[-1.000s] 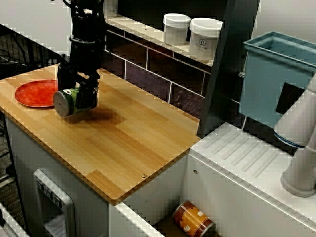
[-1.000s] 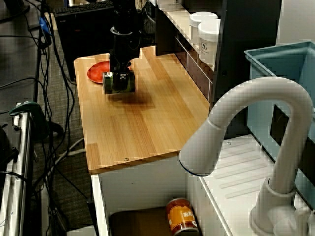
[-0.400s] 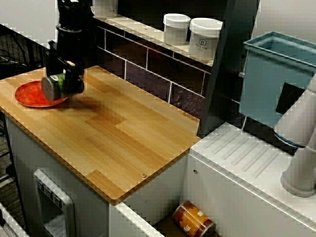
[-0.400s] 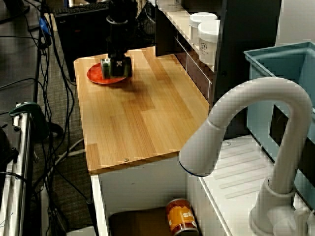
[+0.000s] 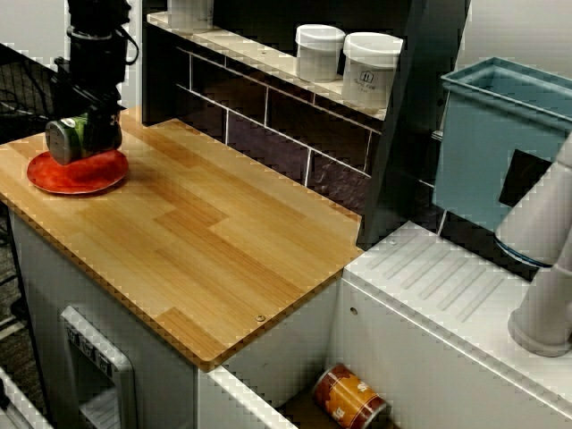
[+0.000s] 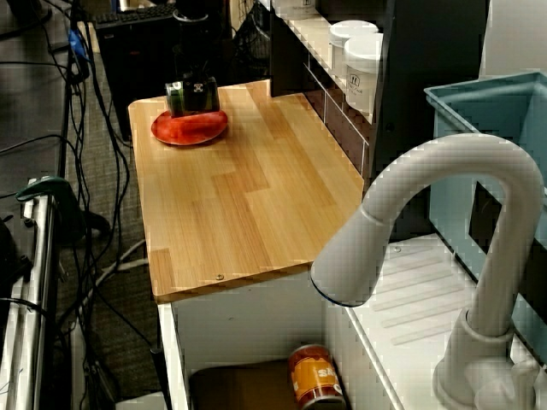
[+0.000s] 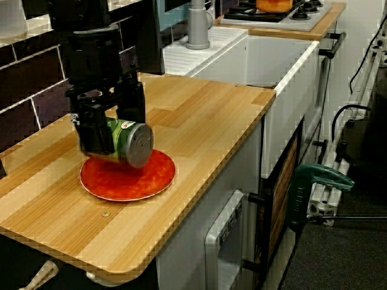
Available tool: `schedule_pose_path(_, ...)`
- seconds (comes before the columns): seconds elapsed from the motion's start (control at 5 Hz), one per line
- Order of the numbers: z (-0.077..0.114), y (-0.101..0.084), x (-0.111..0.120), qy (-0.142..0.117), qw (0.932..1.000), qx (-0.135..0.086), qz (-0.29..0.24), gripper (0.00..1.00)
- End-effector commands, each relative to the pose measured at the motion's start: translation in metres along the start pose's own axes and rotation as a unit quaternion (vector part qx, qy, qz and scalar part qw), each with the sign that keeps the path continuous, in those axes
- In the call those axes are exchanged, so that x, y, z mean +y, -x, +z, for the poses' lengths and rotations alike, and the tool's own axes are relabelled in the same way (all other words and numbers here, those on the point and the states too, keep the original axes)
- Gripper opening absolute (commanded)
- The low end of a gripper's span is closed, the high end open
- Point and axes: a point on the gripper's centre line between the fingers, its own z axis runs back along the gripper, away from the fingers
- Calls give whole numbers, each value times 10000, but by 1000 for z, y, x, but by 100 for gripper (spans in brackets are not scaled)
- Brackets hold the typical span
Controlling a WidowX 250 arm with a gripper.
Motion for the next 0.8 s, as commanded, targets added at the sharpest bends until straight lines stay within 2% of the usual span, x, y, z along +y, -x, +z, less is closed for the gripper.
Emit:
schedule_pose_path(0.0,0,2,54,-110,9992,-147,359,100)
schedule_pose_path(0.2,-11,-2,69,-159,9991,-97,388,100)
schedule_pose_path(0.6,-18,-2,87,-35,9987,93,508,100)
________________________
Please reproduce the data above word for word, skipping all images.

**Task result**
[-1.000s] 
[-1.000s] 
[-0.400s] 
[-0.400s] 
[+0.000s] 
[+0.000s] 
[+0.000s] 
Available tool: `schedule_pose_path(_, ...)`
- seconds (comes before the columns): seconds elapsed from the motion's start (control at 5 Hz), one per line
- Order of the numbers: z (-0.077..0.114), y (-0.101..0.084), x (-0.111..0.120), qy (-0.142..0.117), qw (0.932..1.000), qx (-0.135..0.086), qz (-0.29..0.24), gripper (0.00..1.00)
- End-effector commands, each relative to the pose measured at the motion's start: translation in metres along the start pose's own axes and rotation as a unit quaternion (vector part qx, qy, qz and scalar part qw), each with the sign that keeps the path continuous, in those axes
- In the call those axes are exchanged, so that x, y, z mean +y, -x, +z, for the poses' lengths and rotations alike, and the tool's own axes are relabelled in the same way (all other words and numbers here, those on the point and the states too, keep the original axes)
- Gripper opening absolute (commanded)
- The low end of a gripper's span is closed, the high end open
- Point and axes: a point on the gripper's centre line between the fingers, its own z axis runs back along the gripper, away from the fingers
- Calls give whole numbers, each value times 10000, but by 1000 for z, y, x, but by 100 for gripper (spans in brackets are not scaled)
- Brackets hold the typical span
Controlling a WidowX 250 arm with a gripper.
Motion for the next 0.8 s, as commanded, targets added at the sharpest bends until straight lines stay within 2% of the usual span, x, y, z along +y, -x, +z, less is closed for the gripper.
Emit:
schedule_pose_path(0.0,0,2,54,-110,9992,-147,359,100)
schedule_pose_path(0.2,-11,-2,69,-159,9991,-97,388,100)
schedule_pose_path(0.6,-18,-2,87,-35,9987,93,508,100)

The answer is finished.